From the listing below, work out how many lines contain "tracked". Reply with that number only.

[Start of section]

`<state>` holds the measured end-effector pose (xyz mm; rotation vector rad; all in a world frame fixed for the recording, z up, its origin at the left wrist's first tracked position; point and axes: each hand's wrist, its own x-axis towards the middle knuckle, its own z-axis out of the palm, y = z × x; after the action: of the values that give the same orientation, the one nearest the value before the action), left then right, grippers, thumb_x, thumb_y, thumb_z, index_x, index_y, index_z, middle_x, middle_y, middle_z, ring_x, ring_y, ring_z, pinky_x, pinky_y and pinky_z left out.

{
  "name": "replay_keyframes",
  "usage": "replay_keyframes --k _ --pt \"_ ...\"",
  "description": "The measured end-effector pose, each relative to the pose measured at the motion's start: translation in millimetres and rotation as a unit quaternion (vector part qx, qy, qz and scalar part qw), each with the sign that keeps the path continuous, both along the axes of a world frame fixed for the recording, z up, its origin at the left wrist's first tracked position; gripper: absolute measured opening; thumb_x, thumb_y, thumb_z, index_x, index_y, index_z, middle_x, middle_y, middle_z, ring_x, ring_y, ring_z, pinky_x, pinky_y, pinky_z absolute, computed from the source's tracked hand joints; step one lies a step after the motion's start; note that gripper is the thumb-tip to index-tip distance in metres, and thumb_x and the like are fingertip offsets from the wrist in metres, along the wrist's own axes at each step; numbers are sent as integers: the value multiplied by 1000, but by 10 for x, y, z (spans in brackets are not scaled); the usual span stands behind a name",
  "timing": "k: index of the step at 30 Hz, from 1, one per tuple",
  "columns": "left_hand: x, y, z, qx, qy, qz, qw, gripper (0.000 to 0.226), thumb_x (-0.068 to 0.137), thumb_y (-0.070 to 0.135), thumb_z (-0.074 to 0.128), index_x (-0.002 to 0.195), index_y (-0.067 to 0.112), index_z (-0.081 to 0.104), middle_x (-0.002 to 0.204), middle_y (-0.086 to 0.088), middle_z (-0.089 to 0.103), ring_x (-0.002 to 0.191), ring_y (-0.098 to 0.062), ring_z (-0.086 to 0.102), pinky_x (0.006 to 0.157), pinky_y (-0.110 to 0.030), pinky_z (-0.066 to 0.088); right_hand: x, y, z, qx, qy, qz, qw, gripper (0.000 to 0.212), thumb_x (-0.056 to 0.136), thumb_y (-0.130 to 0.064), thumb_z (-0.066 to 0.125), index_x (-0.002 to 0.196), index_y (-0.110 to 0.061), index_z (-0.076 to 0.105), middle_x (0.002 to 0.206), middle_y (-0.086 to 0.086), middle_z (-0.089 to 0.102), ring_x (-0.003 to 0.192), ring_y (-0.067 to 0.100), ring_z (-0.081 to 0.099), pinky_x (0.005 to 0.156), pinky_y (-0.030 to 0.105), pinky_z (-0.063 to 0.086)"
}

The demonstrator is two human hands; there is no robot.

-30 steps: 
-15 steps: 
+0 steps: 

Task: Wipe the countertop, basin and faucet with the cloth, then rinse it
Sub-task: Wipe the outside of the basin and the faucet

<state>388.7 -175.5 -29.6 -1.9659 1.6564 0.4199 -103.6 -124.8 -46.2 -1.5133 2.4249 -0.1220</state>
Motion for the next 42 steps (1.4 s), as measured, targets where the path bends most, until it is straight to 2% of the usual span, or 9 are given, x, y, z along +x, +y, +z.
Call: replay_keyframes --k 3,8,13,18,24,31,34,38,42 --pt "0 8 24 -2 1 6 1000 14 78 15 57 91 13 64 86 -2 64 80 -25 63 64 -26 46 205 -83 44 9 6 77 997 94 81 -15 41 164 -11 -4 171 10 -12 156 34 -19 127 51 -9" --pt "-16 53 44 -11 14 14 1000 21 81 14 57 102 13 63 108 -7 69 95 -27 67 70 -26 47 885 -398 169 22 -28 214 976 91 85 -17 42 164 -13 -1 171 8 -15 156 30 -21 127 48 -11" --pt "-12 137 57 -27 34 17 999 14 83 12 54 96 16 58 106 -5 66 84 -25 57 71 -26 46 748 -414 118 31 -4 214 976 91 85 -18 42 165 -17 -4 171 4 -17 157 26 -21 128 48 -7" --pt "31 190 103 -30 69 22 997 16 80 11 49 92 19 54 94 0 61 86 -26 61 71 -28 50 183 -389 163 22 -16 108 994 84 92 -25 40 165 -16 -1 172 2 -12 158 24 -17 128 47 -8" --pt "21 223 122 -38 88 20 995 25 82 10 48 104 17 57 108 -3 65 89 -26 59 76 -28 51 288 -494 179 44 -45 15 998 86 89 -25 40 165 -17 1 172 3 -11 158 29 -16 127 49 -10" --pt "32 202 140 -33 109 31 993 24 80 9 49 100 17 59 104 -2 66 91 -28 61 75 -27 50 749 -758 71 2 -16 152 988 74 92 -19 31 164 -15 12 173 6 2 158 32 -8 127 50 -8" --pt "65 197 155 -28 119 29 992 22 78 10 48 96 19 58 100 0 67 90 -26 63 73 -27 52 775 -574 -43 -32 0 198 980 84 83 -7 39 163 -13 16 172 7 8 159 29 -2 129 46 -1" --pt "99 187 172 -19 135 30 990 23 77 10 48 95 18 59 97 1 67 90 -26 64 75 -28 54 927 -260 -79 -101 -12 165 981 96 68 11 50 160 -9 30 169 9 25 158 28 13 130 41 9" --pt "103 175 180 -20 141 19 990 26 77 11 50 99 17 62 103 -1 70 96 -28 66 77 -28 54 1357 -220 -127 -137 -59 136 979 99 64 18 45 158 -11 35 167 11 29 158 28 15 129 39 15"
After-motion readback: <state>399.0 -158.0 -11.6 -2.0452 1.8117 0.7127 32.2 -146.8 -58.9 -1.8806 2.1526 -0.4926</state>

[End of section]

» WRITTEN ANSWER
2